- _What the task requires_
Print the data below again in full, exactly as it stands, with no images.

- _Supplied data_
- Opening Delimiter -
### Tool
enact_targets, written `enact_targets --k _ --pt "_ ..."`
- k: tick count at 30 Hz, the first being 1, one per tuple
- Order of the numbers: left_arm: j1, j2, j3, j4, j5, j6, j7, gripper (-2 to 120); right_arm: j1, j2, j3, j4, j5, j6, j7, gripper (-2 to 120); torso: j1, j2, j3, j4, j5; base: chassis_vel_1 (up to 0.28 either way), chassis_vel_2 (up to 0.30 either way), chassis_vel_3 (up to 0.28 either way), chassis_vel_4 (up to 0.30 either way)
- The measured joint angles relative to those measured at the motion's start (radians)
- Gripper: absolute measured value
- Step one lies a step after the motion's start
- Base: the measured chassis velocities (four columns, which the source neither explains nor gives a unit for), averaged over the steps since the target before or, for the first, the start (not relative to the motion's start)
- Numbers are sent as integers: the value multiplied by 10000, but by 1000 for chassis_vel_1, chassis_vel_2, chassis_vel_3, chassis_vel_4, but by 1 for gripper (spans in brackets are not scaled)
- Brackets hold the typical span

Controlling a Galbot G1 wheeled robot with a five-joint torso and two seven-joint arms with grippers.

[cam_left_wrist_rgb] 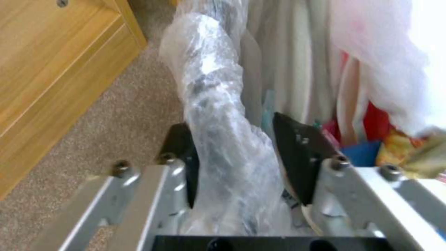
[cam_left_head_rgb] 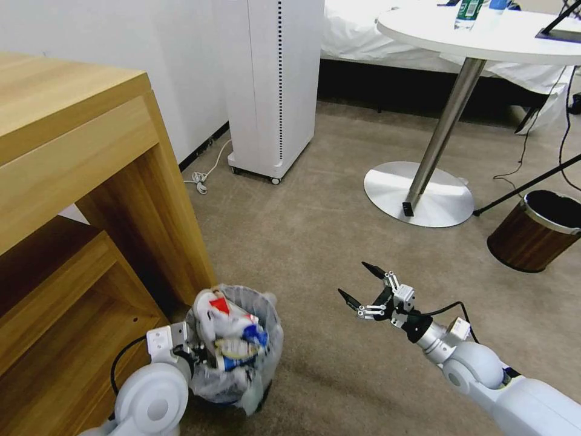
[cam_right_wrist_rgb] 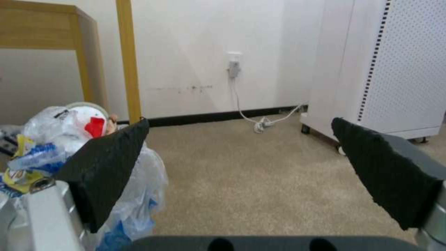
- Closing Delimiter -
- _Response below_
### Tool
enact_targets, written `enact_targets --k _ --pt "_ ..."`
- k: tick count at 30 Hz, the first being 1, one per tuple
- Order of the numbers: left_arm: j1, j2, j3, j4, j5, j6, j7, gripper (-2 to 120); right_arm: j1, j2, j3, j4, j5, j6, j7, gripper (-2 to 120); torso: j1, j2, j3, j4, j5; base: chassis_vel_1 (up to 0.28 either way), chassis_vel_2 (up to 0.30 either way), chassis_vel_3 (up to 0.28 either way), chassis_vel_4 (up to 0.30 either way)
- The measured joint angles relative to those measured at the motion's start (radians)
- Gripper: absolute measured value
- Step one lies a step after the motion's start
- Base: the measured chassis velocities (four columns, which the source neither explains nor gives a unit for), averaged over the steps since the target before or, for the first, the start (not relative to the motion's start)
- Numbers are sent as integers: the value multiplied by 10000, but by 1000 for chassis_vel_1, chassis_vel_2, chassis_vel_3, chassis_vel_4, but by 1 for gripper (spans in brackets are not scaled)
- Brackets hold the typical span

Controlling a Galbot G1 wheeled robot with a five-joint torso and two seven-joint arms with grippers.

[cam_left_wrist_rgb] 
[cam_left_head_rgb] 
[cam_right_wrist_rgb] 

Nothing further is needed for this answer.